Hi! After perusing many, many sites, I am excited to join this forum for what I hope will be a long run.

I have been reading blogs and articles and books over the last yr on retirement and have been unable to apply the calculations as specifically as I would like to my situation. Any help would be much appreciated. Here's my info:

52, single
two grown children--one gainfully employed, one in a full scholarship doctoral program.
two young children (4,8)--adopted and who I'm co-parenting with my best friend, so we split expenses for them.
Roth IRAs--75k and plan on continuing to make maximum contributions of 6500 a yr.
Rentals holding--no mortgages, 6000 gross a month
Rentals selling--will yield 400k
Cash--30k (building this up by about 1500 a month)
Career--about 43k a year for a 24 hr work week. I'd like to retire from it in 2016, will be able to keep my healthcare and small pension will be about 12k a year before taxes.
Home--my only expense: 2300 a month (will be paid off in 15 yrs)--not planning on paying off early as it's at a 3.25% interest rate.
Social Security--at 67 I'm hoping it's gravy

How much do I need in retirement--I'd say 60k net.

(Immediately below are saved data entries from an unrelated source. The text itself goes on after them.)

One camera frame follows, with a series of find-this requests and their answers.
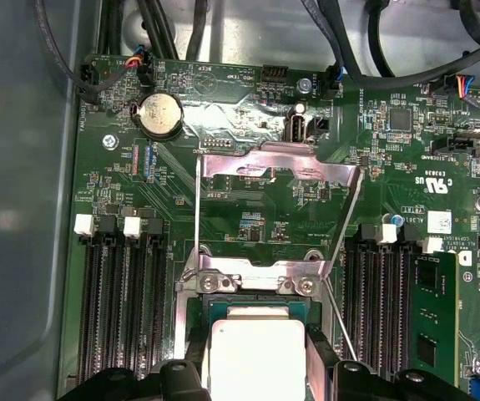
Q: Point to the white sticker label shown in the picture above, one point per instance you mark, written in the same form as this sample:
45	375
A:
439	222

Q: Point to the black open PC case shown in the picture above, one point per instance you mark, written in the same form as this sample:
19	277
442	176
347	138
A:
14	209

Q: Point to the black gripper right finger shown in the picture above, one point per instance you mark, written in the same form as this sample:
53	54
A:
352	384

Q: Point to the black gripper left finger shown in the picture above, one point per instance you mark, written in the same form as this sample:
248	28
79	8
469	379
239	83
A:
177	380

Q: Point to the green RAM stick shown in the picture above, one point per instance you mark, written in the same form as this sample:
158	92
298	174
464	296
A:
433	317

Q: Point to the square black chip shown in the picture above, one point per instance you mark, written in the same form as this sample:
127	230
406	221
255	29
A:
400	119

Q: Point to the metal socket cover frame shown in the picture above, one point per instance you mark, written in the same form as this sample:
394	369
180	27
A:
260	156

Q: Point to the round coin battery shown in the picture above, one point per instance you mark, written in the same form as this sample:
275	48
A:
160	115

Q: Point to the CPU socket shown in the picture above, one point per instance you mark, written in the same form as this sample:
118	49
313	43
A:
180	321

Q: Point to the green motherboard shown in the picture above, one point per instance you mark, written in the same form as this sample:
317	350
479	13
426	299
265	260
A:
110	184

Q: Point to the silver internal USB port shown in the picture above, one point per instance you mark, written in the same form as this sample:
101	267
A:
296	131

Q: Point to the silver square CPU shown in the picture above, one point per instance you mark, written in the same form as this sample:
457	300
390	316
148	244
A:
256	355

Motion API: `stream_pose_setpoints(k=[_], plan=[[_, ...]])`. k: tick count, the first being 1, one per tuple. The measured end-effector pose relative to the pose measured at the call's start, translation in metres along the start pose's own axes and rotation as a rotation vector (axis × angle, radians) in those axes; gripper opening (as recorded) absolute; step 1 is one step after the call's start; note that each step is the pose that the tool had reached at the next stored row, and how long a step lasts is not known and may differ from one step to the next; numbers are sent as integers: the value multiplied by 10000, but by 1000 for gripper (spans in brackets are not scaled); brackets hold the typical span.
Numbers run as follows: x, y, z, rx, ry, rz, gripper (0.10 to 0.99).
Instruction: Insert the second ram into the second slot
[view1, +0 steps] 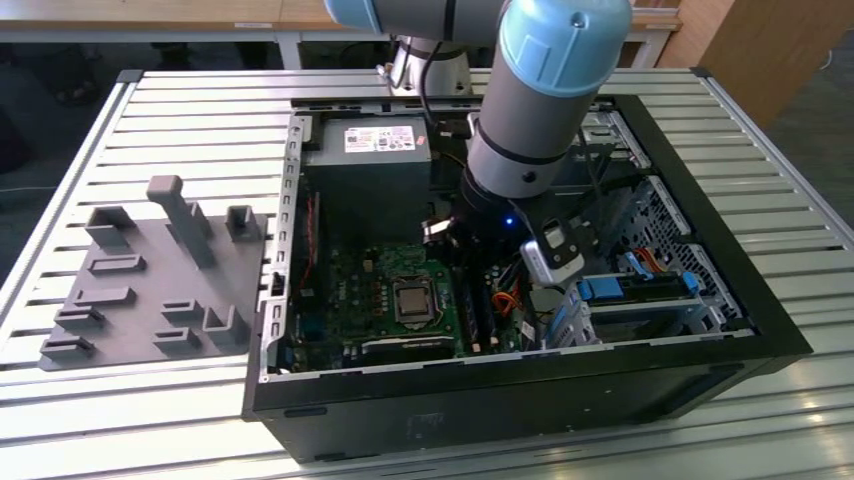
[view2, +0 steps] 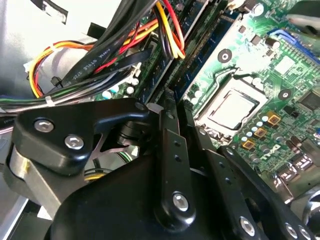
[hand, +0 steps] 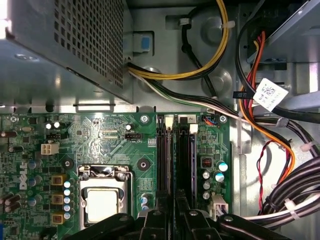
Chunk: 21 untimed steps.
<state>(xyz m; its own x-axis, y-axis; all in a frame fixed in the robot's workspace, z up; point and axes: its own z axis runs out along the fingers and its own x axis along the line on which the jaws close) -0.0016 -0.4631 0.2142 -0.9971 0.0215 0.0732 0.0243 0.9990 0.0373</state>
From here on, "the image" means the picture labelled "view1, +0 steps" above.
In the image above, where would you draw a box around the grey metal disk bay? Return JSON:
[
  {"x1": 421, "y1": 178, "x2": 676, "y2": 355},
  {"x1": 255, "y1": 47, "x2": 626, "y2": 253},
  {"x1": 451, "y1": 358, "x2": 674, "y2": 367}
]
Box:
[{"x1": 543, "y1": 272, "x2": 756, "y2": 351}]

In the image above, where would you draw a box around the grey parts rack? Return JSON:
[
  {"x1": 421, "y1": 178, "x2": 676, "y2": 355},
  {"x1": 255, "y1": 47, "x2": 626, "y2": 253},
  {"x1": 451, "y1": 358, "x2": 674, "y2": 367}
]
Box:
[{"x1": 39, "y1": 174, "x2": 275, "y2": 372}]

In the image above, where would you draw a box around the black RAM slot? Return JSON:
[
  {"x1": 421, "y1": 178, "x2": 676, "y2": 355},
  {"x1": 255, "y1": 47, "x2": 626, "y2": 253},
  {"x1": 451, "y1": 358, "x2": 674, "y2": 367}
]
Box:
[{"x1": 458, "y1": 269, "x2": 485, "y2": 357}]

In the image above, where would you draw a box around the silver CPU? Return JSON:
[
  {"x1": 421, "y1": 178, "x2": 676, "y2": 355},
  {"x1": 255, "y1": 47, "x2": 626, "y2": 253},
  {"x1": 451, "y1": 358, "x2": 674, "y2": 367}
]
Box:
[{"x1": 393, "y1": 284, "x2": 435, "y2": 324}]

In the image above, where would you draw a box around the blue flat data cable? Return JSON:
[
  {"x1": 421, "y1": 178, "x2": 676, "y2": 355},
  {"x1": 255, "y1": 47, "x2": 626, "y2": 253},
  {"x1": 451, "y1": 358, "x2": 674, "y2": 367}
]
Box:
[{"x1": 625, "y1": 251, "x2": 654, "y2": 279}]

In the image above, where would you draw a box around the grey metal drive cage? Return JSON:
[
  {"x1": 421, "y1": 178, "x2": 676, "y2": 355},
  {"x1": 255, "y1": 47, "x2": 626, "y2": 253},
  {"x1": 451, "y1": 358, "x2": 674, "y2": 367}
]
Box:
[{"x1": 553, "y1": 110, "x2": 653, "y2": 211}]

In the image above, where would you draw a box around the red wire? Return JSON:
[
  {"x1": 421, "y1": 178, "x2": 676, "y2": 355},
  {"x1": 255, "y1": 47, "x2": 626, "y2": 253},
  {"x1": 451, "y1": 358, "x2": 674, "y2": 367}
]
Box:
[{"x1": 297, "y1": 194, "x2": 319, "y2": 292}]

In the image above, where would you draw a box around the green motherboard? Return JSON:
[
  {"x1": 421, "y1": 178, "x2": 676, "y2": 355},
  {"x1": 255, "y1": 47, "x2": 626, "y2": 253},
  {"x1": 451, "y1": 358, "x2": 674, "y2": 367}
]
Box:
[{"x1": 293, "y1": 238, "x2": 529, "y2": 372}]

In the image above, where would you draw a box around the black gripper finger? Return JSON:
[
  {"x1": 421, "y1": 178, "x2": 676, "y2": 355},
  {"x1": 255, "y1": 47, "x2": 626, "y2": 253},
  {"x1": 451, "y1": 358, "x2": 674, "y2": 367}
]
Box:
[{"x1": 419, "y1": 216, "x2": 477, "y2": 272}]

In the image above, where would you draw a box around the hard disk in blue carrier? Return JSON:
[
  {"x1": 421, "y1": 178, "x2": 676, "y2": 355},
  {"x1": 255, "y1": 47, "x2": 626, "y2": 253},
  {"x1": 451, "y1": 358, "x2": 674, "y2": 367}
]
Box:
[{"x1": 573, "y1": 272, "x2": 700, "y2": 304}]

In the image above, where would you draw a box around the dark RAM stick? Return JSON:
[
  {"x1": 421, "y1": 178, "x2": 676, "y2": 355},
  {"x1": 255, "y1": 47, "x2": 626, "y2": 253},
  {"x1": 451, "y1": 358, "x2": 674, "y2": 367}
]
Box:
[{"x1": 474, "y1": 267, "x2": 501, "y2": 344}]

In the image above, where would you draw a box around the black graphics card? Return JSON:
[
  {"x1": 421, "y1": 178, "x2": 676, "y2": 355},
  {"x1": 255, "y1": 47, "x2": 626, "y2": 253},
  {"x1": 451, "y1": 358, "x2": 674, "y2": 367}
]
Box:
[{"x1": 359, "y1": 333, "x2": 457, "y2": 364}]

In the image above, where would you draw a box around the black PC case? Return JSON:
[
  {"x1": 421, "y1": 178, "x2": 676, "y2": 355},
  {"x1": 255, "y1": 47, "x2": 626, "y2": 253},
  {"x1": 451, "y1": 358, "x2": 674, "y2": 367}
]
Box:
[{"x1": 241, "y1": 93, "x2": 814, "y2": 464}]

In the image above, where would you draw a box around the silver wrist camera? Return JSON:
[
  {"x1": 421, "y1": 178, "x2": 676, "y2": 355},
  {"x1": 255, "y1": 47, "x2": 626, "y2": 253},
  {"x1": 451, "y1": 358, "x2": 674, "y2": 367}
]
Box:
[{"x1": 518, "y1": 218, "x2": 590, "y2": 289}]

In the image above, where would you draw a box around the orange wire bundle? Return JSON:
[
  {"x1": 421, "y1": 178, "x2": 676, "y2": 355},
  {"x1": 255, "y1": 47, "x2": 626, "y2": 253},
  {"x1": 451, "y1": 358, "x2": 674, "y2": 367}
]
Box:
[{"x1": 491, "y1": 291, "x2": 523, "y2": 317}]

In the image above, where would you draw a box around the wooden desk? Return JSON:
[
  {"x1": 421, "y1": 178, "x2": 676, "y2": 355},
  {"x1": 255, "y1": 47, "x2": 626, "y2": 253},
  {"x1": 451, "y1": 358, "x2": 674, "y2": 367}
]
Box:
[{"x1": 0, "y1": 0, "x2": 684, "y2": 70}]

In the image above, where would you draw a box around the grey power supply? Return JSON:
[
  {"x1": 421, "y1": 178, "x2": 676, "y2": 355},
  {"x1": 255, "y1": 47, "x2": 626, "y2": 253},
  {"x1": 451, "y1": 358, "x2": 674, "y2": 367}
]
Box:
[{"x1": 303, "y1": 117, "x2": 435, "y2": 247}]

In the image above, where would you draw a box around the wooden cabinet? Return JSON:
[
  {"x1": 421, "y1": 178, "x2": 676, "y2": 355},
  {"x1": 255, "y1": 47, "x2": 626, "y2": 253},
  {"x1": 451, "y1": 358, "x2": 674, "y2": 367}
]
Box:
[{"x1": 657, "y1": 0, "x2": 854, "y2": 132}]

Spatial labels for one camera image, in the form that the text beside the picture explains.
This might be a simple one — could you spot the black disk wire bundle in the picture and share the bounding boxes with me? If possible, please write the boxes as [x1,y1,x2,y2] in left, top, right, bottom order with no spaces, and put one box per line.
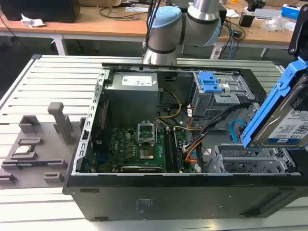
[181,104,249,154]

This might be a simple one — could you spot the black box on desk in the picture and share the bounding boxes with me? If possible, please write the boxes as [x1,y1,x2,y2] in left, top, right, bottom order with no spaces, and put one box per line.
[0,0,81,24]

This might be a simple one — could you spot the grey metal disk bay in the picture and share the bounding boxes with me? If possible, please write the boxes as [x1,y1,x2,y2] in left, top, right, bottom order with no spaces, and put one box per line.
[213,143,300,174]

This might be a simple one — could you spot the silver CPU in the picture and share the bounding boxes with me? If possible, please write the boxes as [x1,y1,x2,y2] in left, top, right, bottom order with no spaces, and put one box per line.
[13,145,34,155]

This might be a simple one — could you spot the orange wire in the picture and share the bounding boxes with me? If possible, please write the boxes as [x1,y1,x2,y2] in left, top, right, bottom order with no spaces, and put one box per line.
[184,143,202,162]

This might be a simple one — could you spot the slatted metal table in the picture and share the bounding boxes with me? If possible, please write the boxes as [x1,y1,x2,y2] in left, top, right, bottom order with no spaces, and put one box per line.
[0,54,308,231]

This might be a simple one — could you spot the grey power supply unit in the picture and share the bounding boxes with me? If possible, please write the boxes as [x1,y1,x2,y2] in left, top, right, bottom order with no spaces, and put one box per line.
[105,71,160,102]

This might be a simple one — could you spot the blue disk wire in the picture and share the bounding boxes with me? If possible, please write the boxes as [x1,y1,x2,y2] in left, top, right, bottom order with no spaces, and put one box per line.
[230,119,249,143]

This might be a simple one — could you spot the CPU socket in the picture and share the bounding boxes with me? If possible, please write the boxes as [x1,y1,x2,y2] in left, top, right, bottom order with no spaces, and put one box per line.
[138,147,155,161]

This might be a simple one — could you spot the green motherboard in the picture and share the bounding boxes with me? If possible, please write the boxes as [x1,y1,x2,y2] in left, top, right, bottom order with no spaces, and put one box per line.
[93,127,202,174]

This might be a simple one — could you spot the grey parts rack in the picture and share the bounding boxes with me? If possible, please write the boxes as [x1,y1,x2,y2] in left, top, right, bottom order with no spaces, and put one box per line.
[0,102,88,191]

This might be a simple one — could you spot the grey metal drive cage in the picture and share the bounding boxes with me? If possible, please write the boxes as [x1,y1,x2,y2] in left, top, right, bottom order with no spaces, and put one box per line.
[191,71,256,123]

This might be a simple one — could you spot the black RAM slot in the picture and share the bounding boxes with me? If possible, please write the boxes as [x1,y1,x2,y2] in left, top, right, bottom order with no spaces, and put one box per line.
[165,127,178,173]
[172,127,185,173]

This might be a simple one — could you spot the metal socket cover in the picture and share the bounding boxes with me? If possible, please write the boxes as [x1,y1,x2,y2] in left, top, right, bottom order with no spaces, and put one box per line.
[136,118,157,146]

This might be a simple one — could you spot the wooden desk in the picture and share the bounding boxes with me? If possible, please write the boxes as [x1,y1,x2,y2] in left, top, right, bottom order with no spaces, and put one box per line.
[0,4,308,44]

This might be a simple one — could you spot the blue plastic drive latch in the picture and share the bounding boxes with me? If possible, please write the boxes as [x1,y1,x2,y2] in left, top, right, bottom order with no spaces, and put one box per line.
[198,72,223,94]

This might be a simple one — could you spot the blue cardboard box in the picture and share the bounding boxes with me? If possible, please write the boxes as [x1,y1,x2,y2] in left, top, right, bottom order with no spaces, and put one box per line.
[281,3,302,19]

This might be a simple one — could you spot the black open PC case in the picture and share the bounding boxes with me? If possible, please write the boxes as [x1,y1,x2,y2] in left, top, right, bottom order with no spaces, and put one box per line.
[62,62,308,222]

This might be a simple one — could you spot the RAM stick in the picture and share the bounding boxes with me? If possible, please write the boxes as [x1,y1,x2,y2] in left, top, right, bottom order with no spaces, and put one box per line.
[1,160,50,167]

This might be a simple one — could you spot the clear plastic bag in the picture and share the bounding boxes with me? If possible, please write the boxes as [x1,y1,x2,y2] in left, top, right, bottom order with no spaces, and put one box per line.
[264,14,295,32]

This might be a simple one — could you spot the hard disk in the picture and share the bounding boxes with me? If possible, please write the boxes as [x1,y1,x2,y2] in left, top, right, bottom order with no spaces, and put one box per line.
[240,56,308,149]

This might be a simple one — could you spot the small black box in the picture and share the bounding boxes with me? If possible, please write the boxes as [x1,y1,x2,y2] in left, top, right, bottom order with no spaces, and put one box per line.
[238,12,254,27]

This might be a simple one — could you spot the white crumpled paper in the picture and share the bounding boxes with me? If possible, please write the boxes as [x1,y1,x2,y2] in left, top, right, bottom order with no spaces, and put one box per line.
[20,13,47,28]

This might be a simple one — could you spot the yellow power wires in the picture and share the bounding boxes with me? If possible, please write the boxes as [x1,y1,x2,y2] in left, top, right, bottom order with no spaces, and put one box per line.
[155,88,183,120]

So mostly on posts I see net worth and then people will calculate the 3-4% withdrawal rate. I think I already have the withdrawal built into the rentals, right? ROI is about 11% so I don't think I want to liquidate any of it.

My questions are

1. Does it look okay to retire next year? Btw, I do have the option of returning to consult part time.
2. What to do with that 400k? If I roll it over into another property (part vacation rental, part second home) I can defer taxes. If I don't, I have to pay capital gains.

Thanks in advance for your thoughts!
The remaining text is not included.